Alors que les travailleurs français se mobilisent dans la lutte contre la loi travail régressive du Parti socialiste (PS), le gouvernement de droite du Premier ministre belge Charles Michel entend imposer des coupes des aides sociales et des coupes budgétaires dans les services publics et de l’éducation ainsi que relever l’âge de départ à la retraite. L’objectif du gouvernement belge est de rendre plus facile pour les employeurs d’embaucher les travailleurs à temps partiel sur des contrats CDD précaires. Ses lois proposées introduisent la semaine de travail de 45 heures et l’imposition des heures supplémentaires sans rémunération supplémentaire. 

La grève belge était organisée par plusieurs syndicats, dont la Confédération générale des services publics (CGSP) ; cela a coïncidé avec la grève des cheminots en cours depuis six jours. Les cheminots belges s’opposent à la réduction des paiements des heures supplémentaires. 

Tout le secteur public belge a été fortement perturbé en raison de la grève initiée par les travailleurs dans le secteur de la santé, des transports publics, des services postaux, les pompiers, l’éducation et ailleurs. Les services de la SNCB (Société des chemins de fer nationale de Belgique) ont été paralysés dans les régions francophones, tandis qu’en Flandre seulement 50 pour cent des trains circulent. Certains trains desservant Paris et les villes allemandes ont été retardés ou annulés. 
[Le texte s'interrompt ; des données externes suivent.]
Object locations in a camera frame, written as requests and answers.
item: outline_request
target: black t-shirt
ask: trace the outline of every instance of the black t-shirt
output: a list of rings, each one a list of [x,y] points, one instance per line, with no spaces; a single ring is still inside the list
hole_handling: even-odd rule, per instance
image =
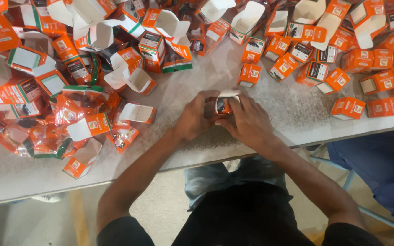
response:
[[[311,245],[297,229],[289,196],[283,189],[250,182],[207,193],[172,243],[173,246]],[[97,237],[98,246],[152,246],[150,236],[133,217],[110,222]],[[325,232],[324,246],[382,246],[369,232],[335,223]]]

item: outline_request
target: hand
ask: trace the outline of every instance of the hand
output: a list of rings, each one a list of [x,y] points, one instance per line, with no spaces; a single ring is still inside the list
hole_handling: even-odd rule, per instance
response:
[[[209,129],[219,117],[205,119],[203,116],[205,103],[209,98],[216,98],[219,91],[209,90],[202,91],[188,104],[185,105],[183,113],[173,128],[176,134],[184,140],[193,140],[202,132]]]
[[[264,155],[281,141],[273,134],[270,119],[262,106],[244,94],[240,94],[239,99],[241,104],[229,98],[229,104],[235,115],[236,127],[226,119],[217,120],[215,124],[226,128],[232,137]]]

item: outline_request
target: white table surface
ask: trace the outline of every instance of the white table surface
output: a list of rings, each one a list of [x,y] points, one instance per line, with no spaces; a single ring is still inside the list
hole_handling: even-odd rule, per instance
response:
[[[149,97],[126,88],[124,95],[143,105],[156,107],[152,125],[133,124],[140,131],[135,141],[119,155],[113,144],[104,136],[103,148],[89,174],[75,180],[62,171],[68,159],[23,158],[8,152],[0,145],[0,202],[54,193],[81,187],[94,186],[116,179],[134,160],[150,148],[172,127],[183,106],[197,92],[208,89],[229,89],[236,85],[244,45],[230,39],[207,57],[194,56],[192,70],[169,74],[152,74],[158,87]],[[350,137],[372,131],[394,128],[394,116],[369,119],[366,110],[360,120],[340,120],[330,115],[331,107],[338,98],[352,96],[365,102],[382,95],[364,96],[358,79],[351,80],[340,92],[324,95],[316,87],[295,82],[294,73],[278,83],[266,72],[273,62],[262,58],[259,83],[246,89],[249,96],[269,113],[276,134],[289,146]],[[226,130],[214,126],[186,147],[177,151],[161,170],[180,169],[198,164],[229,159],[254,151],[234,140]]]

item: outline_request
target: pile of packaging
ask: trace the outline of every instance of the pile of packaging
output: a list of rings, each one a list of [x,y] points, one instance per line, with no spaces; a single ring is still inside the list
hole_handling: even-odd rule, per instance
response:
[[[227,36],[246,44],[241,86],[258,82],[263,56],[279,82],[302,66],[297,82],[331,94],[347,73],[375,71],[364,93],[394,92],[393,31],[391,0],[0,0],[0,144],[25,157],[69,157],[63,170],[78,179],[101,150],[94,136],[121,154],[139,133],[130,122],[154,120],[155,108],[119,92],[149,96],[157,83],[147,72],[192,69],[193,53],[206,56]],[[378,37],[388,38],[372,49]],[[338,53],[341,68],[328,76]],[[216,111],[231,113],[219,101]],[[343,98],[331,114],[359,119],[364,107]],[[392,115],[394,94],[368,107],[370,117]]]

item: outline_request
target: chair
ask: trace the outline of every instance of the chair
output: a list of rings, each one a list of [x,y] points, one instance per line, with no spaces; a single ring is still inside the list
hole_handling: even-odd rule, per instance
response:
[[[318,147],[318,148],[310,155],[311,160],[320,161],[320,162],[323,162],[323,163],[327,163],[327,164],[329,164],[329,165],[331,165],[331,166],[334,166],[334,167],[336,167],[336,168],[338,168],[338,169],[341,169],[341,170],[348,170],[348,169],[346,169],[346,168],[344,168],[344,167],[342,167],[342,166],[340,166],[340,165],[337,165],[337,164],[333,163],[331,160],[324,159],[324,158],[320,158],[320,157],[316,157],[316,155],[317,155],[318,153],[320,153],[320,151],[322,151],[325,147],[326,147],[326,144],[322,144],[320,147]],[[356,174],[356,172],[355,172],[354,170],[348,170],[348,171],[349,171],[349,175],[347,176],[346,181],[345,181],[345,184],[343,185],[343,189],[344,189],[345,191],[347,191],[347,190],[349,189],[349,187],[350,187],[350,185],[351,185],[351,182],[352,182],[352,180],[354,179],[355,174]],[[372,216],[372,217],[374,217],[375,219],[377,219],[377,220],[379,220],[379,221],[382,221],[382,222],[386,223],[387,225],[389,225],[389,226],[391,226],[391,227],[394,228],[394,221],[391,221],[391,220],[387,219],[387,218],[384,217],[384,216],[381,216],[381,215],[379,215],[379,214],[376,214],[376,213],[374,213],[374,212],[368,210],[367,208],[365,208],[365,207],[363,207],[363,206],[359,206],[359,205],[358,205],[358,207],[359,207],[360,211],[362,211],[362,212],[365,213],[366,215]]]
Les trains de grandes lignes, les bus à Bruxelles et la région de langue française de la Wallonie ont été paralysés. Dans la capitale, Bruxelles, les lignes de métro, les tramways et les bus ont été perturbés deux fois de suite en une semaine, et le ramassage des ordures n’a pas été effectué. 

Dans d’autres villes, les réseaux de métro et de tramway ont également été arrêtés. À Charleroi, une ville avec une longue histoire de luttes de la classe ouvrière datant de plus d’un siècle et demi, les travailleurs ont voté pour empêcher la circulation des trains, des bus ou des tramways. 

A 9 h, les grévistes se sont réunis pour manifester à Bruxelles, suite à la manifestation d’au moins 60 000 personnes dans cette ville le 24 mai. La Confédération des syndicats chrétiens a affirmé que 12 000 personnes ont défilé à Bruxelles. Une pancarte bricolée flottait dans les foules à Bruxelles où on pouvait lire : « Fini nos sacrifices pour vos privilèges ». D’autres revendiquaient, « On lutte pour nos droits ». 

D’autres manifestations ont eu lieu dans tout le pays avec 1000 participants à Gand, 350 à Namur, 400 à Wavre et 1500 à Mons. Wavre est le lieu de la résidence du Premier ministre Michel. Pendant la grève, elle a été protégée par un important dispositif de sécurité et un périmètre de police. 

Lundi, trois syndicats flamands et un syndicat francophone sont parvenus à un accord avec le ministre de la Justice belge, Koen Geens, dans une tentative de mettre fin à une grève de cinq semaines des agents pénitentiaires. Geens a promis lundi d’embaucher plus de gardiens de prison, après quoi les syndicats ont mis fin à leur participation à la grève. Deux autres syndicats n’ont pas encore ratifié l’accord. 

Commentant sur la durée de la grève du rail, le journal Le Soir a déclaré : « Une grève record même, puisqu’une semaine ininterrompue de grève, ça n’était plus arrivé depuis… 1986. » 

Alors que l’élite dirigeante est profondément préoccupée par l’escalade de la radicalisation de la classe ouvrière internationale, et en particulier en Belgique et en France, elle est également bien consciente que la bureaucratie syndicale est son allié contre les travailleurs. 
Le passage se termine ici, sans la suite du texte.